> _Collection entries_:
- Opening Delimiter -

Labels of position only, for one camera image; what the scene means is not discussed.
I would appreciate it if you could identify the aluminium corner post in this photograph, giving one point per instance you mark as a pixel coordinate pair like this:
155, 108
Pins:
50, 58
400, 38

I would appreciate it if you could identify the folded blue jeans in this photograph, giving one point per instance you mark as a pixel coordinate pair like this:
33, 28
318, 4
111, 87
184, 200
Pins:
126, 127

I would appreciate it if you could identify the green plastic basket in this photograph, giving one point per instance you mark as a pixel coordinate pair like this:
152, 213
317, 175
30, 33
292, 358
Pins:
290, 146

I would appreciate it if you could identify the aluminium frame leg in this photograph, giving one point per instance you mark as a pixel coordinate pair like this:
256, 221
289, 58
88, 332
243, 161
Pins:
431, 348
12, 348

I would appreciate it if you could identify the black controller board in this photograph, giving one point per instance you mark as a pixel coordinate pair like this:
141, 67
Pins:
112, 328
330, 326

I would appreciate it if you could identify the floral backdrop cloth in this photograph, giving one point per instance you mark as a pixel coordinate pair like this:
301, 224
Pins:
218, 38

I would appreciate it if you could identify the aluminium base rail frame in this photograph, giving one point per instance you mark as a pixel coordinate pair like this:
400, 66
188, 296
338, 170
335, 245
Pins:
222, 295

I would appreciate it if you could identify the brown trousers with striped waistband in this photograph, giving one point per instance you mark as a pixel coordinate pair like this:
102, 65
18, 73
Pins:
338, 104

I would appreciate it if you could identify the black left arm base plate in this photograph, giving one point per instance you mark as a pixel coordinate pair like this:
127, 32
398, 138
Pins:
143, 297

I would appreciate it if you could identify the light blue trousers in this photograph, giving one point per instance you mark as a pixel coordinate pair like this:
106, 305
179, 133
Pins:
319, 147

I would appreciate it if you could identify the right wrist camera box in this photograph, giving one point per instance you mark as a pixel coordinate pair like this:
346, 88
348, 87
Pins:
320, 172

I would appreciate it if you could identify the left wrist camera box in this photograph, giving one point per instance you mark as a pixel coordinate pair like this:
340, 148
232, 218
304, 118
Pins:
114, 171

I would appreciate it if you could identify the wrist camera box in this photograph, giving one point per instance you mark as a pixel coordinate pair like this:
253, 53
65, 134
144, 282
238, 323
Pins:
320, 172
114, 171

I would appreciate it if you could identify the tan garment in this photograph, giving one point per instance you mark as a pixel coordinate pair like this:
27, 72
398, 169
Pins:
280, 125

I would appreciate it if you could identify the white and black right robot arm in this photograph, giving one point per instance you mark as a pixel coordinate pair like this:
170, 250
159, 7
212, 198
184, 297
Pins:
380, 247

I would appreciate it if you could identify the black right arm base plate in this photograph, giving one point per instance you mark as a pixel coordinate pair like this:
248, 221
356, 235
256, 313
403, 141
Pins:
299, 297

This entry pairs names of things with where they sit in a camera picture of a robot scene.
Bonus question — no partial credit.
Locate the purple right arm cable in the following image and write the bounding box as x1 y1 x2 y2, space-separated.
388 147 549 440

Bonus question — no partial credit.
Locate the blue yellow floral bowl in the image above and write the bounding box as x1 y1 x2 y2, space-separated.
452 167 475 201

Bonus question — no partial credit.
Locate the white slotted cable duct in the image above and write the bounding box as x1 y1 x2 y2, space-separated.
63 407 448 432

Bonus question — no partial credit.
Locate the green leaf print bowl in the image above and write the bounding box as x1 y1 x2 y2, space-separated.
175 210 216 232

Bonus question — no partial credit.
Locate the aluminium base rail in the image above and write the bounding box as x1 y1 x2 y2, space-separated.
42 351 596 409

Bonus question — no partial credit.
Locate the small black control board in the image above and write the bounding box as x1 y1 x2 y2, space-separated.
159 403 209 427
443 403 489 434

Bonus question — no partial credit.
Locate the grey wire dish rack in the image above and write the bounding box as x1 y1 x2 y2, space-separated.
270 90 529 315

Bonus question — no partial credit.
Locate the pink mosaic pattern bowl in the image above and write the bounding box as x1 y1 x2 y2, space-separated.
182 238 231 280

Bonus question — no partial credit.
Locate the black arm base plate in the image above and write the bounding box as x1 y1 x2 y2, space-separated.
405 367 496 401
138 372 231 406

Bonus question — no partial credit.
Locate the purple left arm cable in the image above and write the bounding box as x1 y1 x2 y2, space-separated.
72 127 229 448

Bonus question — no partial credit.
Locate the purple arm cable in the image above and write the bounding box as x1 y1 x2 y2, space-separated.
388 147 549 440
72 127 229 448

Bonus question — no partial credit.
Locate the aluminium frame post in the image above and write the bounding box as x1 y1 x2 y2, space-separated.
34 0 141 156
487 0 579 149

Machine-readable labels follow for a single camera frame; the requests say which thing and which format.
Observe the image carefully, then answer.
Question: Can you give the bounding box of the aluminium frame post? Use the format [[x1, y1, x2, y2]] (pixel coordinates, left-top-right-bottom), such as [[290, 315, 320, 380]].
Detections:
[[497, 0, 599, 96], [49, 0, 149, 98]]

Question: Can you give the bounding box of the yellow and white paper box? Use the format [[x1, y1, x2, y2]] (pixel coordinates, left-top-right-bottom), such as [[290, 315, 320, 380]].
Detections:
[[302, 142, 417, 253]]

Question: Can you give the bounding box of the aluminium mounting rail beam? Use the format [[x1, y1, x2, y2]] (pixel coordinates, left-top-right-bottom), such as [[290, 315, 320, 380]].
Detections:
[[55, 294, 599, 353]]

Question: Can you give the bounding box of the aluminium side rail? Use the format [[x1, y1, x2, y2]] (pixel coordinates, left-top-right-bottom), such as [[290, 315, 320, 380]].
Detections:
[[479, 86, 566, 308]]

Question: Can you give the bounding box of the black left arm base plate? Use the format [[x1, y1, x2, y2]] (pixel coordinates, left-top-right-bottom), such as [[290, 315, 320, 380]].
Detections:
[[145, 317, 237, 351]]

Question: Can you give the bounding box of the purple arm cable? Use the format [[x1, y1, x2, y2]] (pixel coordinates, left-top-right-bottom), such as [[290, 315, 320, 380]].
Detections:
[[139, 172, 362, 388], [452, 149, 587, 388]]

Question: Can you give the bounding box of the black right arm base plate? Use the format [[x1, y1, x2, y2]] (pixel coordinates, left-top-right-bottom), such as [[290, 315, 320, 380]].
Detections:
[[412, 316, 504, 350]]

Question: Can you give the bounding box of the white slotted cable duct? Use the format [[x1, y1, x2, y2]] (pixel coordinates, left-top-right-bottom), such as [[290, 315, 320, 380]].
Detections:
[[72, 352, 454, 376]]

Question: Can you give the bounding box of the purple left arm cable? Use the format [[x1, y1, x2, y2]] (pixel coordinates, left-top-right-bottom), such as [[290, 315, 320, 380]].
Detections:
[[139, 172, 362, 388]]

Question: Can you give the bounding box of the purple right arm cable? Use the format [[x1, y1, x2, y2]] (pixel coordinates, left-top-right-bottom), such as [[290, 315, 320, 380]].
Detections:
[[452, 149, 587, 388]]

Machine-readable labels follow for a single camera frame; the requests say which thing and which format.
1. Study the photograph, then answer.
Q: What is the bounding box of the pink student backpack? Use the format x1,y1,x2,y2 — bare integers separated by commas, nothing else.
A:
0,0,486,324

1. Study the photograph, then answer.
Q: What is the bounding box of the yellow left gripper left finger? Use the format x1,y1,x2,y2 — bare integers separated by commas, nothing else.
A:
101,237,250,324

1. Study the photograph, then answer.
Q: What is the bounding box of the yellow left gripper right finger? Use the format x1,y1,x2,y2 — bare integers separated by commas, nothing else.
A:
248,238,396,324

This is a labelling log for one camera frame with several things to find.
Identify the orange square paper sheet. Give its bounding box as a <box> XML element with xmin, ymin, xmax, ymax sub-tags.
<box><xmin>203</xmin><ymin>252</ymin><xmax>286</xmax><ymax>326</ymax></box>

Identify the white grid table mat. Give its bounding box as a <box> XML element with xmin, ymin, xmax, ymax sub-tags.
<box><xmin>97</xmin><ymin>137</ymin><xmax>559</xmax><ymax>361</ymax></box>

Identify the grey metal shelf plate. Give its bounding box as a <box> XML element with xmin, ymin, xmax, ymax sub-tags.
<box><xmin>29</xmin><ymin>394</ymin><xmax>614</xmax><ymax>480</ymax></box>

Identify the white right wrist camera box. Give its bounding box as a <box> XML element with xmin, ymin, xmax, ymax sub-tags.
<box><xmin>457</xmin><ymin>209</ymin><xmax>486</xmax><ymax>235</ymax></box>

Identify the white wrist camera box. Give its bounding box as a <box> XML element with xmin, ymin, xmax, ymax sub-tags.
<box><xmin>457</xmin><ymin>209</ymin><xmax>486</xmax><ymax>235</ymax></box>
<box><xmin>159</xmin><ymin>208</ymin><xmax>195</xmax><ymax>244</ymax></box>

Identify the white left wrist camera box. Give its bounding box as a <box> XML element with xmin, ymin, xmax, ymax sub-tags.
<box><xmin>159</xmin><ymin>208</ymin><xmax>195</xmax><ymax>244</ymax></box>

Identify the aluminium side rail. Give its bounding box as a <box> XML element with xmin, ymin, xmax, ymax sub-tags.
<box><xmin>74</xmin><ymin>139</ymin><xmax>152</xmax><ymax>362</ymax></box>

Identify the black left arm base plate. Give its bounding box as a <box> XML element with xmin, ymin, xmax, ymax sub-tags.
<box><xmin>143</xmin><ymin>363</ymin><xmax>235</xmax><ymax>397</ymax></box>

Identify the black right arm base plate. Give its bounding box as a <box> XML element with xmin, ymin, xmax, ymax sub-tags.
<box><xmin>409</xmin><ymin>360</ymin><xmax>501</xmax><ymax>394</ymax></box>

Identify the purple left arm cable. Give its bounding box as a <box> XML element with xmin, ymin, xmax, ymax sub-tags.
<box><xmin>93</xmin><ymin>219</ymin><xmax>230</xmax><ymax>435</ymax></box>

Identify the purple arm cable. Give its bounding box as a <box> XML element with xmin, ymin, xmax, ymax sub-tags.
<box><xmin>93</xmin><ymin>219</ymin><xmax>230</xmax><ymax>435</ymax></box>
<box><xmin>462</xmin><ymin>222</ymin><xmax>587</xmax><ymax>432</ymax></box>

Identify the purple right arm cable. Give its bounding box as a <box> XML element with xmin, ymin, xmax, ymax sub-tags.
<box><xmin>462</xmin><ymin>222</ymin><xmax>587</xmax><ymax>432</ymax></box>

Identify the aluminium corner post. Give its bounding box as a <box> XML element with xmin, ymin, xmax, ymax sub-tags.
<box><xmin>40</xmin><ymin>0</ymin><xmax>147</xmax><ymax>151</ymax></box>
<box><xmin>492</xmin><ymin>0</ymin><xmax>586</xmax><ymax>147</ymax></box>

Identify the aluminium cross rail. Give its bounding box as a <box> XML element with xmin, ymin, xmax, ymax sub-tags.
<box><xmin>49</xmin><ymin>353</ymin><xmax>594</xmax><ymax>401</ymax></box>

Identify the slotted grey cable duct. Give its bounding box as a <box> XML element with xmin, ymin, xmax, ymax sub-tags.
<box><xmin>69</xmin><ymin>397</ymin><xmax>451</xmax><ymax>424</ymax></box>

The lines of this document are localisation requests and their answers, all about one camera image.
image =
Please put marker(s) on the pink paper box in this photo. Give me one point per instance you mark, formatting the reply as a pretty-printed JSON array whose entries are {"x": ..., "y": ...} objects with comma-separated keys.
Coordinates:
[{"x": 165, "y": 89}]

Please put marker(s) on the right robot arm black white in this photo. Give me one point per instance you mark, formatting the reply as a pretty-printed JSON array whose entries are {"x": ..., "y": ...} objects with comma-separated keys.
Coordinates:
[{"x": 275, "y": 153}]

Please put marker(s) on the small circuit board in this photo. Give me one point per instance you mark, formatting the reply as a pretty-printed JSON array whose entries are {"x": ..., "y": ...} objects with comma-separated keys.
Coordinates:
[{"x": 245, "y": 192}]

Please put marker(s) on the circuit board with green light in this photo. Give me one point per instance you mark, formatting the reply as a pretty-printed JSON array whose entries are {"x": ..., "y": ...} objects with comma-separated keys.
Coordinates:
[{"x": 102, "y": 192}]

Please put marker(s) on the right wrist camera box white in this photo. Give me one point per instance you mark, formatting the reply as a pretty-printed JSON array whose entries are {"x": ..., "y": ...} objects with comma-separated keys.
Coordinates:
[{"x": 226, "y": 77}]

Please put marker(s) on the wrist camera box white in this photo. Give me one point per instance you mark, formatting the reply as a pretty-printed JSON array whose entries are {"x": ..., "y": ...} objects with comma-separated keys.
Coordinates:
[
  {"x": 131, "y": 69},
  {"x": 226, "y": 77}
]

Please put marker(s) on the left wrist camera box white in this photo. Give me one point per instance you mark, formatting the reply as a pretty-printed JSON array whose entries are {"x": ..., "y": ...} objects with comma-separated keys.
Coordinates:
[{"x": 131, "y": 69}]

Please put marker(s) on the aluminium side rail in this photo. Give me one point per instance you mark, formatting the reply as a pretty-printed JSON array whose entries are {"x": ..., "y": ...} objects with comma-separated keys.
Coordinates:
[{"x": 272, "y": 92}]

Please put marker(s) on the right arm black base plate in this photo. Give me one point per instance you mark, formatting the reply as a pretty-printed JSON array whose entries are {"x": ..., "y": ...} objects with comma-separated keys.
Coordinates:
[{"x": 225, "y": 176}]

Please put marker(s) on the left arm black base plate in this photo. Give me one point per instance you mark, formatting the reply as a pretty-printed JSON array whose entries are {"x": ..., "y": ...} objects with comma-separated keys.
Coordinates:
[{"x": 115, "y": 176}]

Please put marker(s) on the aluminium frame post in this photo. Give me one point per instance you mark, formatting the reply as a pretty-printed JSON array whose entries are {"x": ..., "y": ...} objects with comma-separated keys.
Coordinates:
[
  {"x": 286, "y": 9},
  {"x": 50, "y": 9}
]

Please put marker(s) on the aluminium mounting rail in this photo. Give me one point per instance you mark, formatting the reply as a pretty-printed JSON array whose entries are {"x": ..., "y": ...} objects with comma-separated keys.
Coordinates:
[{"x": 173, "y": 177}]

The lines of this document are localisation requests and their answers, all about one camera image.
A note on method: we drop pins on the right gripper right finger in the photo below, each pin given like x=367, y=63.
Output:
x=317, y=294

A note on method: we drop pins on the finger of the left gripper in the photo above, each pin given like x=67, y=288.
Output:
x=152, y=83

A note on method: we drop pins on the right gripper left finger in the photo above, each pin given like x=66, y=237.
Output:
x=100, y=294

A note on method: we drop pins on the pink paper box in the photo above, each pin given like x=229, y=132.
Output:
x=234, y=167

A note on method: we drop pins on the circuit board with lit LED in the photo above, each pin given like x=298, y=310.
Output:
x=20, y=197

- Closing Delimiter -

> _TASK STATEMENT_: What is needed is every line from the data above that includes the string "bare", copied out.

> _WRITTEN REPLY_:
Q: What is the bounding box of the pink student backpack? Use the format x1,y1,x2,y2 — bare integers separated by commas, nothing else.
Q: What is the bounding box of the yellow left gripper left finger? Use the format x1,y1,x2,y2 — bare integers separated by commas, nothing else.
Q: What is the bounding box of the yellow left gripper right finger? Use the format x1,y1,x2,y2 — bare integers separated by commas, nothing else.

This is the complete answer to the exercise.